1 Wharton’s Criminal Procedure (12th ed., 1974, Torcia)§ 75 states:
An officer is accorded the right to make an arrest without a warrant for a misdemeanor committed in his presence. But it is ordinarily required that he make the arrest with reasonable promptness. If he does not act with reasonable promptness, and if the delay was unnecessary, the arrest without a warrant will be unlawful. The requirement of reasonable promptness is designed to prevent too great an inroad on the rule requiring a warrant of arrest if practicable.
See State v. Potter, 3 Conn.Cir. 41, 207 A.2d 75 (1964).
The foregoing rules apply, by analogy, to an arrest authorized by § 64-22-8.2, supra. An officer has two immediate concerns upon arriving at an accident scene— care for the injured and traffic safety. Only after action is underway to meet these immediate concerns can the officer undertake to investigate the accident.
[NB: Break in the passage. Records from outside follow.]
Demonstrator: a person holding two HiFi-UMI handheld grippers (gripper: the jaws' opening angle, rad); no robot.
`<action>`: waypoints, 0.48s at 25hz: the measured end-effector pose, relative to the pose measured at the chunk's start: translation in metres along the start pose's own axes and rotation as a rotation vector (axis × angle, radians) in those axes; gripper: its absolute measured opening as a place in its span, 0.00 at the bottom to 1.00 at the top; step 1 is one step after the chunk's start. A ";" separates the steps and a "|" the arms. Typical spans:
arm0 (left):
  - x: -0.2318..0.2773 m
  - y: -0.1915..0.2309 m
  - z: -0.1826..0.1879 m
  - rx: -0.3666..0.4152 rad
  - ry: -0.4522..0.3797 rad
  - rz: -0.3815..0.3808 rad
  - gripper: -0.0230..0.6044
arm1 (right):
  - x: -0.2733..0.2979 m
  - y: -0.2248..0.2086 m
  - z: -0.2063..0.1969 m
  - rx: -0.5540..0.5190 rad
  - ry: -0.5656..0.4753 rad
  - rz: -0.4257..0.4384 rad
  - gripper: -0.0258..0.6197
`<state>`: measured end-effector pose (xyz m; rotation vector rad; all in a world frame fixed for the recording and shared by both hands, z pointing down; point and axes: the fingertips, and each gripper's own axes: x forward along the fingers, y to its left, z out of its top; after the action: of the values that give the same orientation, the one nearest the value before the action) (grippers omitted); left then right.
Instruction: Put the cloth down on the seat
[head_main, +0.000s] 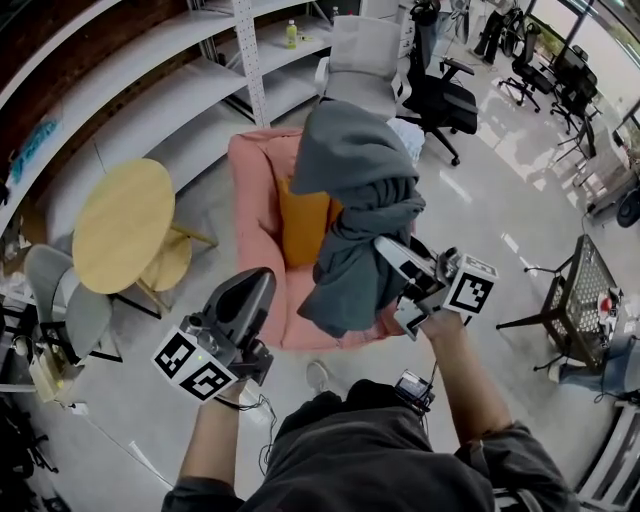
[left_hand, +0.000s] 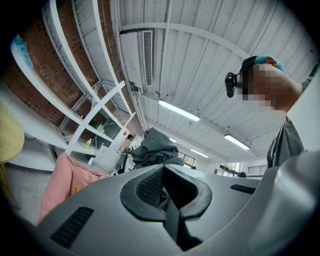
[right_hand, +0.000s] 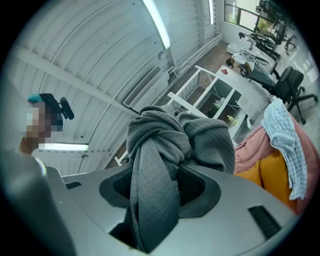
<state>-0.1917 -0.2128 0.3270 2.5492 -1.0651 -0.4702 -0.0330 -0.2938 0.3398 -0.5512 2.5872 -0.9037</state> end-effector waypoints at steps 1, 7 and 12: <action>0.001 0.008 0.001 -0.004 0.000 0.002 0.05 | 0.008 -0.007 0.003 -0.022 0.014 -0.009 0.35; 0.010 0.056 0.010 -0.030 0.000 0.024 0.05 | 0.063 -0.061 0.033 -0.233 0.136 -0.086 0.35; 0.025 0.092 0.010 -0.052 0.007 0.042 0.05 | 0.106 -0.112 0.051 -0.510 0.301 -0.170 0.35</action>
<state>-0.2361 -0.2942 0.3529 2.4766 -1.0871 -0.4715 -0.0754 -0.4499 0.3544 -0.8332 3.1018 -0.3811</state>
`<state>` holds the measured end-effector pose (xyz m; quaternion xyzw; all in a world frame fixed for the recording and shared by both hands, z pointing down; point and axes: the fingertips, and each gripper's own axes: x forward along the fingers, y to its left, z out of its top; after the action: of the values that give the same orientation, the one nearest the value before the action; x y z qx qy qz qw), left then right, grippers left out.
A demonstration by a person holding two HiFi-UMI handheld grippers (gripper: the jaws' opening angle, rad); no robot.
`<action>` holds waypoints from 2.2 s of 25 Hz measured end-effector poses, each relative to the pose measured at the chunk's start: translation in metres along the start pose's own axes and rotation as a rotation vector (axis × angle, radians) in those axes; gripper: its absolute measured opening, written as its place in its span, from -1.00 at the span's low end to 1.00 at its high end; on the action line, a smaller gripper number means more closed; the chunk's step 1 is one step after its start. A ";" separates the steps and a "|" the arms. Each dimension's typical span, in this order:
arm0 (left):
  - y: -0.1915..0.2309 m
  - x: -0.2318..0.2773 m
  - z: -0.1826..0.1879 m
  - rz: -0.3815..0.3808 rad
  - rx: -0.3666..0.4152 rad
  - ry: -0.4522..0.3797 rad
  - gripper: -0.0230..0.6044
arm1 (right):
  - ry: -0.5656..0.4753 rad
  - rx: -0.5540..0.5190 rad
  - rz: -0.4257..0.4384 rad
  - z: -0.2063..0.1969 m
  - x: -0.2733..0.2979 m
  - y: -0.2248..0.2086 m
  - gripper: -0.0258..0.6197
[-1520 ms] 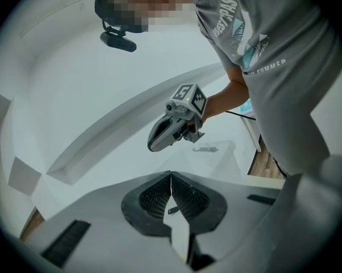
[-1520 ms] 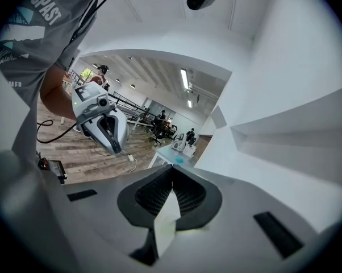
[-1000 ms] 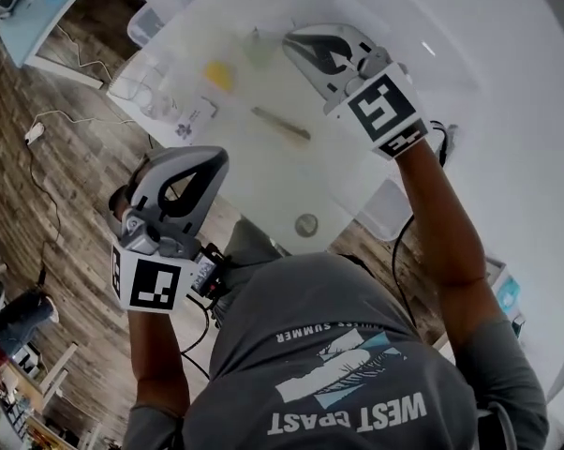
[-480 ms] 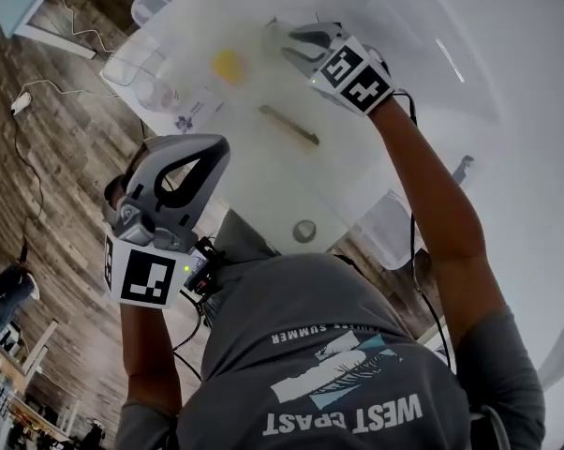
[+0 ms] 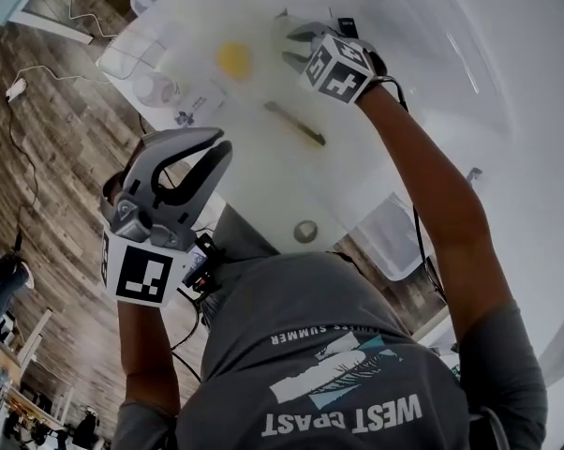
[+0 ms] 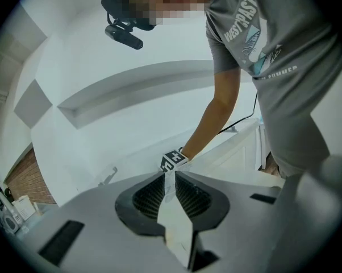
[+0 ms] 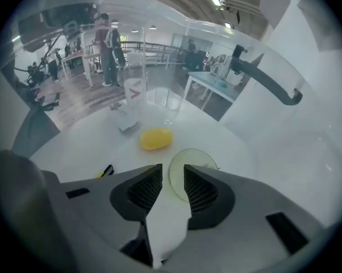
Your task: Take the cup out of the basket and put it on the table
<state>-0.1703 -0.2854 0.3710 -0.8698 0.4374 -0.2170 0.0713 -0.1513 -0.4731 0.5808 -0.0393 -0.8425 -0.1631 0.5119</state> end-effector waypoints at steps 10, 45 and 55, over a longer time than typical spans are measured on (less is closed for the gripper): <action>-0.002 -0.005 -0.009 0.012 -0.011 0.019 -0.75 | 0.117 -0.128 0.036 -0.010 0.022 0.011 -0.83; -0.068 -0.054 0.049 0.061 0.130 -0.018 -0.90 | -0.303 -0.171 -0.274 0.138 -0.259 0.118 -0.83; -0.092 -0.074 0.048 0.084 0.139 -0.008 -0.90 | -0.354 -0.190 -0.249 0.153 -0.281 0.186 -0.83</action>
<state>-0.1212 -0.1739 0.3337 -0.8446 0.4570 -0.2399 0.1423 -0.1050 -0.2207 0.3143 -0.0111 -0.8984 -0.2942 0.3260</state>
Yet, it is this investigation that provides the grounds for a warrantless arrest under § 64-22-8.-2(B), supra. We do not believe the Legislature intended that a person involved in an accident could avoid a valid warrantless arrest by leaving the accident scene before the officer’s investigation developed grounds to arrest that person.
If the requirements of § 64-22-8.-2(B) are met, a valid warrantless arrest may be made of a person present at the scene of the accident if the arrest is made either at the scene or at a place other than the accident scene if the arrest is made with reasonable promptness.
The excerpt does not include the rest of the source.